* [What the task requires] Find all lines below containing the string "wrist" and return them.

Start of Data section

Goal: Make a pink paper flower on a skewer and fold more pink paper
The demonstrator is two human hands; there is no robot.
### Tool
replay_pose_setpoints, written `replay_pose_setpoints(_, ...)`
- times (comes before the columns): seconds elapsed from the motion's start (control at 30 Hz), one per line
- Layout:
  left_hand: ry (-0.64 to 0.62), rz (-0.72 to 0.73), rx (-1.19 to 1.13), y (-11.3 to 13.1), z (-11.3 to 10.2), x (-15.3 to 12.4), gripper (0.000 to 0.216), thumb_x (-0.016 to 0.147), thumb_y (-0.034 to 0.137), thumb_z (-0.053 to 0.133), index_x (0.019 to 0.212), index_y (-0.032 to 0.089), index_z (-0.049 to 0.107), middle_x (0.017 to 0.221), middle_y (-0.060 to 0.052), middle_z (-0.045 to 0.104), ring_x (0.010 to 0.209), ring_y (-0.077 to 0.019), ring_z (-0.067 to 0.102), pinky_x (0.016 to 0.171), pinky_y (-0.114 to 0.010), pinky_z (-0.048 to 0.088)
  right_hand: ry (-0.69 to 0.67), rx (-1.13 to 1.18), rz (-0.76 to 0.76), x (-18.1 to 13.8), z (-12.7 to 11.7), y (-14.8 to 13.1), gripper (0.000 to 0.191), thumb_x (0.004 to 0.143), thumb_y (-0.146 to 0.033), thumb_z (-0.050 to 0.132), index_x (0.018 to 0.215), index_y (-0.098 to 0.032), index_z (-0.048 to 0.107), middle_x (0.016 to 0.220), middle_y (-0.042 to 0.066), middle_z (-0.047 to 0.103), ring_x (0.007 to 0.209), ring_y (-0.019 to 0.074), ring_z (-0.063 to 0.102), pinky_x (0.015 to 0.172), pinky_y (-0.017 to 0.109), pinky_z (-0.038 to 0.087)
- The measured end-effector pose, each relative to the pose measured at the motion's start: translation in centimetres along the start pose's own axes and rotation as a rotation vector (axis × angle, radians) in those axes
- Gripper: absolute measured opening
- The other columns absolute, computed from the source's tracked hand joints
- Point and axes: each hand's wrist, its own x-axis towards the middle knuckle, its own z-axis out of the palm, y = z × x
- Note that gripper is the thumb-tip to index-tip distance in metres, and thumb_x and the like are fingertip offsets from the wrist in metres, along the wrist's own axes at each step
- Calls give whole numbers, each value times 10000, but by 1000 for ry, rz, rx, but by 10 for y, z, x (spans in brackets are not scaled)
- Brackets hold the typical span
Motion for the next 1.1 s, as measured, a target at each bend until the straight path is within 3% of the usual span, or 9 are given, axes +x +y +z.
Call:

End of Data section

* [Exercise solution]
- Point and axes: each hand's wrist, its own x-axis towards the middle knuckle, its own z-axis out of the palm, y = z × x
- Note that gripper is the thumb-tip to index-tip distance in metres, and thumb_x and the like are fingertip offsets from the wrist in metres, along the wrist's own axes at each step

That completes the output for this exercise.